Beginners: It's an utterly unique experience for a film to tackle so many obstacles in a protagonist 's one journey on screen, but this film is able to take each one in stride and bring the story into a unified whole of emotion and a powerful lesson about who we are and what we tell ourselves about the people we've known forever and those we want to know forever.

Bridesmaids: Was there a funnier comedy this year? The simple answer is no. This film broke all of the rules regarding the subject matter it chose to tackle and the way that subject matter is portrayed. So many fully formed characters came out of this film that they literally jumped off the screen and into our hearts by striking our funny bones.

Crazy Stupid Love: Films about love are a dime a dozen, but films that think and portray love as honestly and openly as this one are extremely rare and something that's lacking in many romantic comedies of recent years.


The Descendants: Every look every line of dialogue and every sunny locale used to hide the festering and fetid anger boiling beneath the surface of these character's lives is impeccably crafted and ingeniously woven into the fabric of this crumbling and soon reunited family unit. It's an excellent film in every way.

Drive: This slow burning and quiet film erupts into fits of extreme brutality and violence with a magnitude that shook me to my core and kept my eyes glued to the screen.
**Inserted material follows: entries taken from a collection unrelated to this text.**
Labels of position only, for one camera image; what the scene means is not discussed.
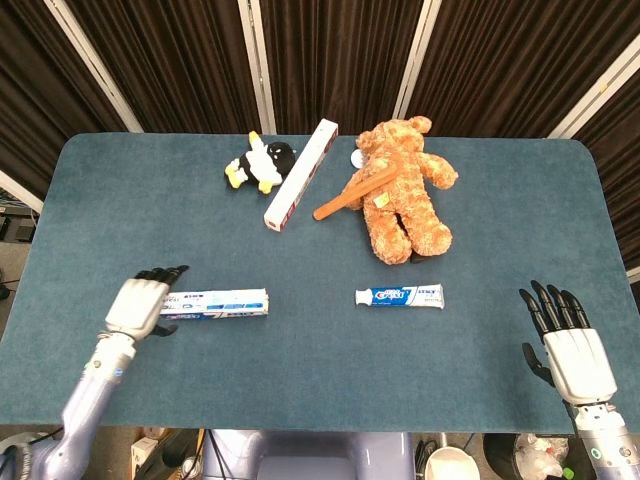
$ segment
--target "brown curtain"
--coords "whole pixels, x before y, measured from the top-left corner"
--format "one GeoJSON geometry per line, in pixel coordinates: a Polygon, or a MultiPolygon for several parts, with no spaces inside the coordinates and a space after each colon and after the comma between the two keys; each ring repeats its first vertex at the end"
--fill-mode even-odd
{"type": "Polygon", "coordinates": [[[236,2],[68,3],[145,131],[260,129],[236,2]]]}
{"type": "Polygon", "coordinates": [[[421,0],[260,0],[278,133],[393,115],[421,0]]]}
{"type": "Polygon", "coordinates": [[[444,0],[408,115],[433,135],[548,135],[640,33],[640,0],[444,0]]]}
{"type": "Polygon", "coordinates": [[[596,160],[625,267],[640,266],[640,72],[574,138],[596,160]]]}
{"type": "Polygon", "coordinates": [[[124,125],[44,2],[0,5],[0,169],[44,198],[64,143],[124,125]]]}
{"type": "Polygon", "coordinates": [[[633,298],[636,300],[638,312],[640,312],[640,282],[636,282],[631,285],[631,291],[633,292],[633,298]]]}

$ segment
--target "cardboard box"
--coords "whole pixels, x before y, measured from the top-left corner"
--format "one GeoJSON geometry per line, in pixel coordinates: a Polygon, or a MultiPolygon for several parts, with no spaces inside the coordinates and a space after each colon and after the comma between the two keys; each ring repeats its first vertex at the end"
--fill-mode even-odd
{"type": "Polygon", "coordinates": [[[323,118],[264,214],[264,223],[271,230],[284,230],[337,136],[338,124],[323,118]]]}
{"type": "Polygon", "coordinates": [[[151,452],[158,446],[158,441],[151,438],[141,438],[131,445],[131,478],[136,477],[136,472],[149,458],[151,452]]]}

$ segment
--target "blue and white toothpaste tube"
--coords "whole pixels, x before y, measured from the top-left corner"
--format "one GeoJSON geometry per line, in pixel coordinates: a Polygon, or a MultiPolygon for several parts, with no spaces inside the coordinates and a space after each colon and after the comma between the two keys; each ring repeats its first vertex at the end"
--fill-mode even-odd
{"type": "Polygon", "coordinates": [[[442,285],[420,287],[378,287],[356,290],[356,305],[372,307],[444,308],[442,285]]]}

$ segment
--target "tag on teddy bear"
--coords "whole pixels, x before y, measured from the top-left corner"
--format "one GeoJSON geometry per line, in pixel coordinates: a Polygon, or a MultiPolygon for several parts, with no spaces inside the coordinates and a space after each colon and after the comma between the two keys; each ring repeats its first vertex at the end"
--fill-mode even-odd
{"type": "Polygon", "coordinates": [[[378,195],[373,199],[373,203],[378,208],[384,207],[387,203],[389,203],[389,194],[387,192],[384,192],[382,195],[378,195]]]}

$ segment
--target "white pole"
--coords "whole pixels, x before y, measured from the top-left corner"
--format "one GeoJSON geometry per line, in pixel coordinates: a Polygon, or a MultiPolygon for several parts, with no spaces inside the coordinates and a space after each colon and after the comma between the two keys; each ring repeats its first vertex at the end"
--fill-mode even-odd
{"type": "Polygon", "coordinates": [[[436,24],[438,11],[442,0],[424,0],[422,10],[418,17],[418,25],[413,35],[413,42],[409,49],[409,57],[407,65],[404,68],[404,75],[400,82],[400,90],[396,99],[396,106],[393,109],[393,118],[404,118],[409,108],[409,102],[413,96],[413,90],[416,88],[418,74],[422,68],[422,62],[427,52],[427,46],[433,33],[433,27],[436,24]]]}
{"type": "Polygon", "coordinates": [[[578,103],[558,123],[549,138],[571,138],[640,69],[640,35],[616,58],[578,103]]]}
{"type": "Polygon", "coordinates": [[[262,133],[275,134],[277,133],[276,120],[260,2],[258,0],[254,0],[253,3],[248,0],[238,0],[238,8],[262,133]]]}
{"type": "Polygon", "coordinates": [[[627,278],[629,279],[629,283],[640,282],[640,267],[627,270],[627,278]]]}
{"type": "Polygon", "coordinates": [[[43,2],[49,8],[49,11],[64,31],[78,55],[80,55],[80,58],[82,58],[85,66],[89,69],[89,72],[91,72],[91,75],[109,102],[111,102],[111,105],[113,105],[113,108],[127,129],[130,132],[142,133],[143,129],[140,122],[65,0],[43,0],[43,2]]]}
{"type": "Polygon", "coordinates": [[[16,182],[9,175],[0,170],[0,187],[16,197],[34,212],[42,213],[43,202],[29,190],[16,182]]]}

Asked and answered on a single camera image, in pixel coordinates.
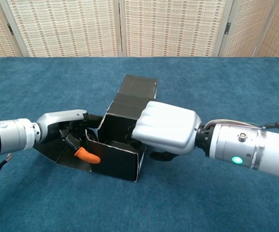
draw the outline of table surface
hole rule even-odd
[[[0,58],[0,120],[104,115],[126,73],[157,78],[159,101],[203,122],[279,121],[279,58],[195,57]],[[279,178],[200,149],[145,157],[136,183],[20,151],[0,172],[0,231],[279,231]]]

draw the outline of orange finger cap
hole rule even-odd
[[[96,156],[92,153],[87,152],[87,150],[85,150],[83,147],[81,147],[77,150],[77,152],[75,153],[75,156],[77,156],[81,160],[83,160],[85,162],[89,162],[89,163],[100,163],[101,162],[101,158],[99,158],[98,156]]]

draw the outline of cardboard
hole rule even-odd
[[[157,79],[125,75],[97,128],[98,141],[87,138],[85,149],[101,158],[99,164],[75,157],[60,138],[34,148],[63,166],[137,181],[146,146],[130,135],[147,103],[156,100],[156,91]]]

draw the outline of blue carpet
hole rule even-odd
[[[279,121],[279,58],[0,58],[0,120],[104,115],[126,73],[159,101],[216,118]],[[279,178],[211,160],[145,157],[137,183],[17,152],[0,172],[0,232],[279,231]]]

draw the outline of green led light
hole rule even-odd
[[[234,156],[232,158],[232,161],[236,164],[242,164],[242,158],[241,157],[238,157],[238,156]]]

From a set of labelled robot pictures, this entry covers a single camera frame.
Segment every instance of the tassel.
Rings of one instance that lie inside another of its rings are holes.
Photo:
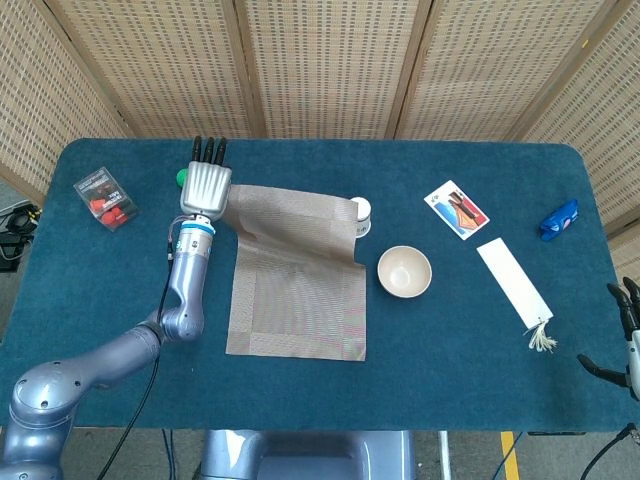
[[[549,320],[543,320],[535,327],[531,327],[529,330],[524,332],[524,335],[526,335],[527,333],[535,329],[535,332],[533,332],[533,335],[531,335],[529,348],[535,348],[539,352],[549,351],[553,353],[552,350],[556,345],[558,345],[558,341],[554,340],[551,337],[547,337],[547,335],[545,334],[544,327],[547,325],[547,323],[549,323]]]

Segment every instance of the box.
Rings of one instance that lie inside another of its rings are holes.
[[[138,207],[106,167],[101,167],[83,178],[74,188],[93,216],[111,231],[139,212]]]

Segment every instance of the blue felt table surface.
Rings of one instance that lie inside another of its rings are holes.
[[[0,401],[40,362],[75,356],[119,335],[157,307],[166,233],[180,213],[175,174],[191,140],[83,139],[63,152],[0,347]],[[236,258],[221,222],[205,284],[206,326],[195,344],[163,347],[140,427],[253,429],[614,430],[634,418],[628,393],[588,375],[586,353],[622,369],[625,345],[606,239],[579,154],[563,145],[463,142],[232,140],[233,182],[343,197],[372,205],[357,242],[367,266],[365,362],[224,353]],[[73,184],[106,166],[140,207],[111,233]],[[454,180],[491,218],[460,240],[423,197]],[[571,198],[580,218],[544,243],[537,225]],[[554,354],[529,350],[524,325],[476,248],[502,237],[555,317]],[[427,292],[401,300],[376,277],[393,245],[423,251]],[[150,368],[90,392],[78,425],[123,426]],[[3,408],[0,423],[6,423]]]

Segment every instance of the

It's a brilliantly plotted and superbly acted film that is not what any of us could have expected, but it's what we all had hoped for.

The Girl with the Dragon Tattoo: David Fincher has a way of delving into the deep dark catacombs of the human soul that no other director has so efficiently and so often tapped. He is the only man that could make this as brilliant an adaptation as it is keeping us guessing even if like me you read the book before seeing the film.

The Guard: Hilarious and criminally underseen, this film is a new type of buddy cop movie, where the audience is the main cops buddy and the other guy like us is along for his wild and inventive ride. From frame one to the last I never could, nor wanted to guess what happened next, it's a fantastically surprising and fresh film.

Harry Potter and the Deathly Hallows Part 2: The end of any behemoth franchise is a bittersweet one and rarely do we get such a spectacular and magnificently well crafted ending as we did with this one. It wrapped up the film plotlines and put a wonderful bookend onto the Harry Potter franchise.

Midnight in Paris: Woody Allen, as a filmmaker, has had some wildly inventive films, but none go as far into the fantasy realm as this one does and yet has it stay so grounded in the reality of the characters and what they feel as nostalgia for a time when they hadn't even existed as strange as that sounds.

The Muppets: Speaking of nostalgia, this film is chock full of it from the nods to muppet tropes of yore and the idea that in a CGI filled film landscape there can exist a film so pure and devoid of cynicism that it can and does make me believe again that a frog and a pig can be in love and that breaking out in song will always make you feel better.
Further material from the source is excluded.